Because the APIs are limited in usefulness at the time the tool was written there are gaps in the package migration.

  • Feeds are not automatically set up if they do not exist.
  • Custom views are not created in VSTS.
  • The view(s) associated with a package are not set.
  • As mentioned earlier, only NuGet packages are supported.

Other TFS Components

Package management completes the things that are automatically migrated from TFS to VSTS. There are some areas that could be automated but were found to be easier to set up manually.

XAML build definitions are not supported on VSTS and therefore cannot be migrated. If you have XAML builds you will need to convert them to Build vNext. YAML builds are also not supported.

Release definitions are not migrated. We do not use TFS releases so support was not added. A new processor could be defined to migrate them if needed.

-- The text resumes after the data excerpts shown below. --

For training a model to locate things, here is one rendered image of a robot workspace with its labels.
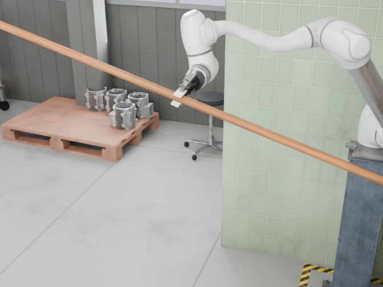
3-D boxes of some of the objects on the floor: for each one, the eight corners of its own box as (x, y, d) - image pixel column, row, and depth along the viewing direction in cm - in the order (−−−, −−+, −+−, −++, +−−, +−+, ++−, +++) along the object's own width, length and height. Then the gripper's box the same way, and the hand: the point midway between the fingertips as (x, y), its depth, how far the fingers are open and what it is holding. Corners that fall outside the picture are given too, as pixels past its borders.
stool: (240, 143, 509) (242, 90, 486) (224, 166, 467) (225, 109, 444) (193, 135, 525) (193, 84, 502) (174, 157, 483) (172, 102, 460)
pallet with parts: (162, 123, 552) (161, 90, 536) (121, 163, 473) (118, 124, 457) (52, 108, 593) (48, 76, 577) (-2, 142, 514) (-8, 106, 498)
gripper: (210, 64, 203) (191, 84, 182) (198, 100, 211) (179, 123, 190) (192, 57, 204) (171, 76, 183) (181, 93, 212) (160, 115, 191)
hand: (178, 97), depth 190 cm, fingers closed on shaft, 3 cm apart
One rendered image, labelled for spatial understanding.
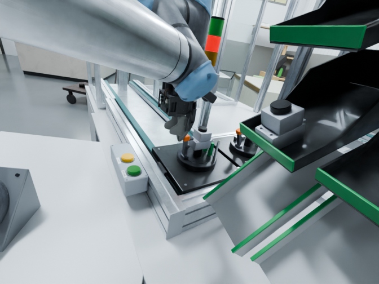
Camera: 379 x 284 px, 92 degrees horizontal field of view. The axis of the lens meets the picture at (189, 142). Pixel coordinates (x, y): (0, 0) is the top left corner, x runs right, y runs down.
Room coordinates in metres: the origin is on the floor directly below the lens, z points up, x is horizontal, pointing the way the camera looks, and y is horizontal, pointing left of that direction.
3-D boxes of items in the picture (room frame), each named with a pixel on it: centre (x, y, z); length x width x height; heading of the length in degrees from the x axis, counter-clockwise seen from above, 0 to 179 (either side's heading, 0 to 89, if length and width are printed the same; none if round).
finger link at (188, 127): (0.48, 0.02, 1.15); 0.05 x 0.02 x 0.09; 36
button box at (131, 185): (0.49, 0.19, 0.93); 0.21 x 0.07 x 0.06; 36
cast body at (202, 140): (0.55, -0.04, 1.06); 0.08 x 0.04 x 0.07; 126
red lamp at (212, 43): (0.77, -0.02, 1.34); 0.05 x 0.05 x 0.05
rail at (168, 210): (0.68, 0.25, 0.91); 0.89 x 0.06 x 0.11; 36
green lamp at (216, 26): (0.77, -0.02, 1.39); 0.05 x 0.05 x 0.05
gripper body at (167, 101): (0.48, 0.05, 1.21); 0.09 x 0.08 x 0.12; 126
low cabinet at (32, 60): (5.43, 3.52, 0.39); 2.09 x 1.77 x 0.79; 8
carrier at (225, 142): (0.69, -0.24, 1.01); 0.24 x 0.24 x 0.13; 36
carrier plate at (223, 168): (0.54, -0.03, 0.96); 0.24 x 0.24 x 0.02; 36
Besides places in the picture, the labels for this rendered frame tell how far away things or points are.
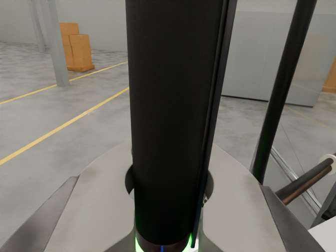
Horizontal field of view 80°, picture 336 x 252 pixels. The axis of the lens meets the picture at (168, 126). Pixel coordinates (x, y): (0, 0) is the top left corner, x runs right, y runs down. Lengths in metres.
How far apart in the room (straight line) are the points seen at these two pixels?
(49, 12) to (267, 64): 5.39
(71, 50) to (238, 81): 5.88
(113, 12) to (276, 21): 10.32
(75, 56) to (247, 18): 5.85
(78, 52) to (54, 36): 2.22
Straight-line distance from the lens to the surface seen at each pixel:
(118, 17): 13.88
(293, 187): 0.29
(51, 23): 6.23
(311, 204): 1.24
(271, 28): 5.58
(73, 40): 8.35
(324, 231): 0.66
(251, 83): 5.70
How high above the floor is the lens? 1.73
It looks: 27 degrees down
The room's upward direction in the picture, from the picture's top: 3 degrees clockwise

Build artifacts and history are not migrated. It does not appear that VSTS supports importing either of these and therefore that information will be lost. Artifacts should be stored on a file server or similar location if they are needed after the TFS server is taken offline.

Dashboards and the widgets on them are not migrated. This may be a little or a lot of work. Because you are moving servers some extensions may no longer be available or queries may not be migrated. While migrating a dashboard could be done there is a potential that some stuff would be lost.

Extensions are not automatically installed. Besides the security issues, the client API at the time the tool was written didn’t support it. The newer API has support for extensions so a processor could be written to handle this.

Uses are not migrated. As already mentioned in the version control portion of the migration, it would probably have been useful to define an identity mapping from TFS to VSTS users. It is likely that all the VSTS users are already set up in AAD so only the mapping would be needed.

Process customizations are not migrated. Realistically any customizations have to be done early in the migration processs. If you, like us, were migrating from XML to Inherited model then a migration does not make sense. Given the customizations that are available and some of the limitations of the Inherited model this would be tough to automate.

Overall we found the tool to be fast and reliable. It took less than a day to migrate our entire system, which we did over the weekend. On Monday morning everyone was using VSTS and work continued as though nothing had changed. There were a few surprises but overall we haven’t had to go back to our TFS system since we migrated.